In the lines below, output everything from the first line through the line containing "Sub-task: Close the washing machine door" exactly as it is. Pictures are not part of the output.

DATA LISTING:
******************************
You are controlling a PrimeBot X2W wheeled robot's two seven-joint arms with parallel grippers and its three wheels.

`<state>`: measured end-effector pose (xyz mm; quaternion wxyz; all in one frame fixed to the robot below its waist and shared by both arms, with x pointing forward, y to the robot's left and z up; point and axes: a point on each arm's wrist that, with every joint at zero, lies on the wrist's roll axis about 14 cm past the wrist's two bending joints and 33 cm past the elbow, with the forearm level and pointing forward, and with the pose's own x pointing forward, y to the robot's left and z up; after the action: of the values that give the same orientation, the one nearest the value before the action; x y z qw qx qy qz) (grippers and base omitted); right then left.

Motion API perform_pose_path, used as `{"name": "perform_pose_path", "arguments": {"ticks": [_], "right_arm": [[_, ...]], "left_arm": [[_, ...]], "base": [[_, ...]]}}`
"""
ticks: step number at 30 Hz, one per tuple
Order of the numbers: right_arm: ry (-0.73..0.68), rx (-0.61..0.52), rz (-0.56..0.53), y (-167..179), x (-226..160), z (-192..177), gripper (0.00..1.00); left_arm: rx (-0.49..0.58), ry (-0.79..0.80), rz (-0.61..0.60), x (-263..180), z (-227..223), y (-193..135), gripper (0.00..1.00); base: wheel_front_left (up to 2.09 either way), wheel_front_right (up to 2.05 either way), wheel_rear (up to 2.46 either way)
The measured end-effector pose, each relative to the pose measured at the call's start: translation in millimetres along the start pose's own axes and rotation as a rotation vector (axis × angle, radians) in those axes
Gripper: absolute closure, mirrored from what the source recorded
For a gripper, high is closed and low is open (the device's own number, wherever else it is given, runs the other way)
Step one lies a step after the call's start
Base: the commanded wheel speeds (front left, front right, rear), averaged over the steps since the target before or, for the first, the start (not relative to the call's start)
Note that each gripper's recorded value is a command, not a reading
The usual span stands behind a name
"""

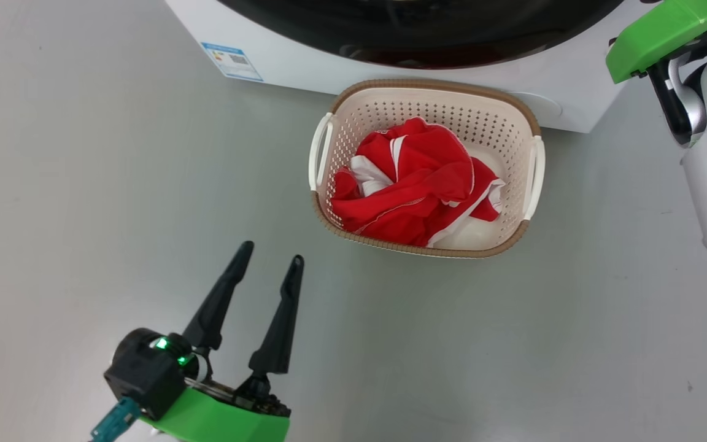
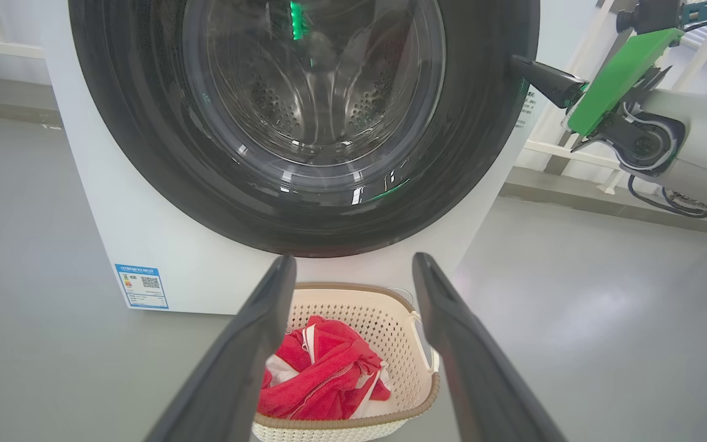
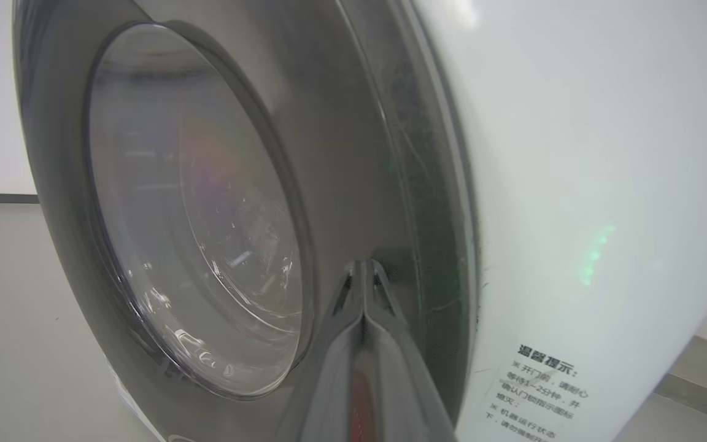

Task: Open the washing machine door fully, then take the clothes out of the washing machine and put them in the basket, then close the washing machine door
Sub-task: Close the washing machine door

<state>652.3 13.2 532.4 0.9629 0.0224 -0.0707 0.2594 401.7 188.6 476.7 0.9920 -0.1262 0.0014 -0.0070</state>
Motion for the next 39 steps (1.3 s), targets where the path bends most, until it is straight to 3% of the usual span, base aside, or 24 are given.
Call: {"name": "perform_pose_path", "arguments": {"ticks": [2,3,4,5,6,7,24,39], "right_arm": [[-0.009,0.003,0.000,0,-2,4,1.00],[-0.013,0.002,0.000,0,-4,5,0.90],[-0.016,0.000,-0.003,-1,-6,6,0.67],[-0.020,0.006,-0.007,-2,-9,8,0.52],[-0.023,0.012,-0.010,-3,-13,9,0.11],[-0.026,0.021,-0.014,-3,-16,9,0.00],[-0.096,0.043,-0.073,-6,-94,44,0.00],[-0.130,0.029,-0.228,-28,-192,66,0.00]], "left_arm": [[0.006,-0.007,0.012,1,2,4,0.00],[0.004,-0.013,0.017,2,3,5,0.00],[0.000,-0.018,0.020,3,4,5,0.00],[-0.002,-0.020,0.021,4,4,5,0.00],[-0.001,-0.023,0.022,5,5,5,0.00],[0.003,-0.024,0.022,5,5,6,0.00],[-0.009,-0.060,0.003,14,14,-6,0.00],[-0.024,-0.126,-0.044,14,35,-28,0.00]], "base": [[0.00,0.00,0.00],[0.00,0.00,0.00],[0.00,0.00,0.00],[0.00,0.00,0.00],[0.00,0.00,0.00],[0.00,0.00,0.00],[0.00,0.00,0.00],[0.00,0.00,0.00]]}}
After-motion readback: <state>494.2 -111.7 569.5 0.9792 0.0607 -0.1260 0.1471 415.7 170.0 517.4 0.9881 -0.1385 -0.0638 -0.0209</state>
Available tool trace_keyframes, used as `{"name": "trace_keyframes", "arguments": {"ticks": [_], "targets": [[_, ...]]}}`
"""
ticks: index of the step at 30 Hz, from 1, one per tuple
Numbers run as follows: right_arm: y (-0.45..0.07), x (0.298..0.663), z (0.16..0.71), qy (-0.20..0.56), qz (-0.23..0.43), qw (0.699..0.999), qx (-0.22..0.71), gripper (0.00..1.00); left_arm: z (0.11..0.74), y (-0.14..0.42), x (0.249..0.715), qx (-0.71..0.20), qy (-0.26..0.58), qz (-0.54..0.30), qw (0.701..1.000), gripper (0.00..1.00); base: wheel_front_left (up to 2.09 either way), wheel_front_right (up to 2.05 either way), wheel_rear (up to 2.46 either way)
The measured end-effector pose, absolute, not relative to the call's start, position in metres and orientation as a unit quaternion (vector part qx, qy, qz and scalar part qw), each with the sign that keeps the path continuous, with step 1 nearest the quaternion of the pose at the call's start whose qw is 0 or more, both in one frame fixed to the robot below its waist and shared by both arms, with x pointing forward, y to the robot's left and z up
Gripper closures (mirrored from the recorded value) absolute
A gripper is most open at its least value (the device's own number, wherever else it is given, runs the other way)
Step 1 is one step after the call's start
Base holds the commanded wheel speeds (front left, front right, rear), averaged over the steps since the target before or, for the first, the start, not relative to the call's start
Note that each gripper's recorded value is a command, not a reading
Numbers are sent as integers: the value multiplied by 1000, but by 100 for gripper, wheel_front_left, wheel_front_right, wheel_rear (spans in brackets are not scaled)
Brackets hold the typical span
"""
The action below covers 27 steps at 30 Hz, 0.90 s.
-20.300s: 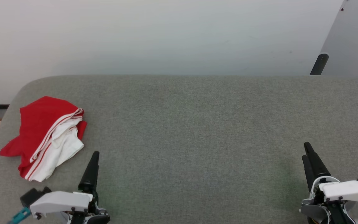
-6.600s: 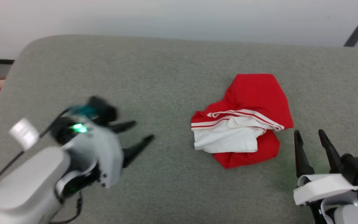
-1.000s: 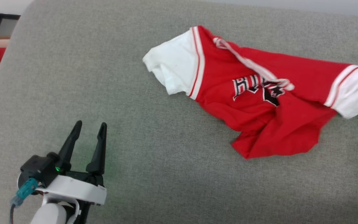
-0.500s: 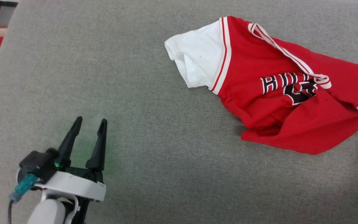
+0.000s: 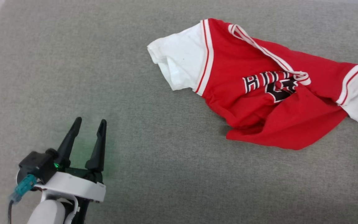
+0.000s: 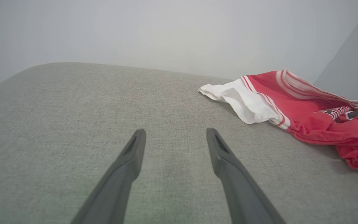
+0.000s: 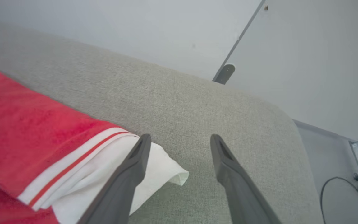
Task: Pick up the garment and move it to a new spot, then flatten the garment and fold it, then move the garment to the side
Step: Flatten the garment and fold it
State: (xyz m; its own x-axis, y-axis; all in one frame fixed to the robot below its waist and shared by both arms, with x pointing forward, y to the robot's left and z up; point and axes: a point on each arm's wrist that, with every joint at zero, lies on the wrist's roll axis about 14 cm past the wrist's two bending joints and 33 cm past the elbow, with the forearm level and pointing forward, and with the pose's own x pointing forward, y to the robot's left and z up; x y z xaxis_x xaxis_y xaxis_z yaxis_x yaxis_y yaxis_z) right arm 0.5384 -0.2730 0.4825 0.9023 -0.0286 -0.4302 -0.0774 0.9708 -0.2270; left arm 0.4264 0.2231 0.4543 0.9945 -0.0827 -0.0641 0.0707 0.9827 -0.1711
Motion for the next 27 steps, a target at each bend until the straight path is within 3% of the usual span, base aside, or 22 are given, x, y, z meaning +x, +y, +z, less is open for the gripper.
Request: {"name": "trace_keyframes", "arguments": {"ticks": [5,13,16,27], "targets": [[-240,514,488,248,106,948,-172,0,454,213,430,-88,34,-53,994,0,0,0,0],[-221,478,464,343,202,880,-260,0,449,210,431,-88,42,-59,993,0,0,0,0],[-219,472,456,364,222,857,-289,0,447,210,430,-88,46,-58,993,0,0,0,0],[-204,487,423,381,253,832,-313,0,434,218,433,-95,61,-44,993,0,0,0,0]]}}
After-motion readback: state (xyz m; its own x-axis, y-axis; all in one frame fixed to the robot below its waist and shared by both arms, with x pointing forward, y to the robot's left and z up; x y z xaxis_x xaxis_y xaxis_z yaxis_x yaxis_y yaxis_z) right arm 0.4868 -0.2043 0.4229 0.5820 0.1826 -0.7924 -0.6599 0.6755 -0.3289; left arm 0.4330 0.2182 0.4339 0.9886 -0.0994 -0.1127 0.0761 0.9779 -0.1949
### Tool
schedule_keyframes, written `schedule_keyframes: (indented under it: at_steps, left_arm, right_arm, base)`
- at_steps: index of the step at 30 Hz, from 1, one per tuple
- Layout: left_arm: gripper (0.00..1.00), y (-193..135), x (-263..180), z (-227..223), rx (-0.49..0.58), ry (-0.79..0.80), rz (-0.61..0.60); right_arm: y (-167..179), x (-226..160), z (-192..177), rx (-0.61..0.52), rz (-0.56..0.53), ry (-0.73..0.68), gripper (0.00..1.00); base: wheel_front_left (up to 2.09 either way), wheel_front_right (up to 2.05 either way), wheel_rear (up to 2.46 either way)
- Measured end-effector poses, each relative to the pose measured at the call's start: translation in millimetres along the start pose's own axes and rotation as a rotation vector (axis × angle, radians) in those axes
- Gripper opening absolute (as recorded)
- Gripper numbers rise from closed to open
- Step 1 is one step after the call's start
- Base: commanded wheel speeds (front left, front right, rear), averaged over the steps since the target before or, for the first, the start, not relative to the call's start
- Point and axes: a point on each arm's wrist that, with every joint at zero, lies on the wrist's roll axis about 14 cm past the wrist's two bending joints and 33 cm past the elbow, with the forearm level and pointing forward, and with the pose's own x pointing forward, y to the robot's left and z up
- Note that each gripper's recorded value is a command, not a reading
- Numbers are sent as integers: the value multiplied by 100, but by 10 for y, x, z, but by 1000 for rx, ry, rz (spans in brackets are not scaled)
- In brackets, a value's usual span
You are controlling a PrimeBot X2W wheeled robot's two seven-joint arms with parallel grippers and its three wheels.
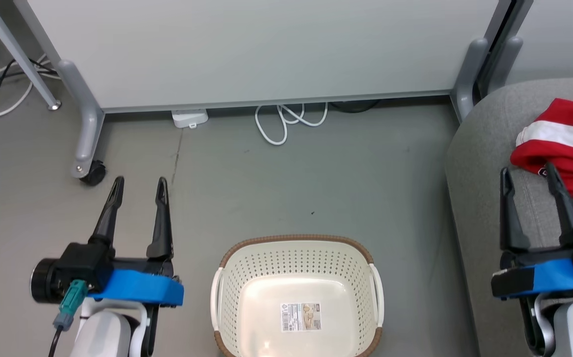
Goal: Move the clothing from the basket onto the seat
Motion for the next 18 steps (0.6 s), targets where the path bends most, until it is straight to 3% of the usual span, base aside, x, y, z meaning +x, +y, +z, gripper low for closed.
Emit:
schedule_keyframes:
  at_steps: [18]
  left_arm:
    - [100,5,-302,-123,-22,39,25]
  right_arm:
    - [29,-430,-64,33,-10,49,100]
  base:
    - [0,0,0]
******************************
TASK OUTPUT:
You are controlling a PrimeBot X2W wheeled robot's two seven-joint arms with parallel grippers and its three wheels.

`<state>`: measured end-effector pose (xyz mm; quaternion wxyz; all in one frame fixed to the robot below its waist and shared by both arms, with x pointing forward, y to the robot's left and z up; point and axes: a point on each arm's wrist that, with every joint at zero, lies on the wrist's roll axis about 14 cm past the wrist's two bending joints and 33 cm past the elbow, with the forearm level and pointing forward, and with the pose's own x pointing forward, y to the robot's left and z up; after the action: of the values that give the same orientation, the one nearest the value before the action; x y z qw qx qy qz) (grippers and base omitted); right then left.

Motion API perform_pose_path, used as `{"name": "perform_pose_path", "arguments": {"ticks": [_], "right_arm": [[_, ...]], "left_arm": [[_, ...]], "base": [[_, ...]]}}`
"""
ticks: step number at 30 Hz, one per tuple
Order of the numbers: right_arm: ry (-0.73..0.68), rx (-0.61..0.52), rz (-0.56..0.53), y (-167..179), x (-226..160), z (-192..177), gripper (0.00..1.00); left_arm: rx (-0.49..0.58), ry (-0.79..0.80), rz (-0.61..0.60), x (-263..180), z (-227..223), y (-193..135), gripper (0.00..1.00); base: wheel_front_left (up to 2.09 either way), wheel_front_right (up to 2.05 either way), wheel_rear (up to 2.46 either way)
The measured end-effector pose, each relative to the pose measured at the call's start: translation in millimetres along the start pose's own axes and rotation as a rotation vector (axis × angle, radians) in those axes
Gripper: absolute closure, mirrored from what the source recorded
For a gripper, high is closed and low is open (the device's own number, wherever else it is given, runs the other way)
Step one lies a step after the call's start
Base: the commanded wheel speeds (front left, front right, rear), averaged over the steps since the target before or, for the first, the start (not relative to the call's start)
Note that each gripper's recorded value is a command, not a reading
The usual span stands behind a name
"""


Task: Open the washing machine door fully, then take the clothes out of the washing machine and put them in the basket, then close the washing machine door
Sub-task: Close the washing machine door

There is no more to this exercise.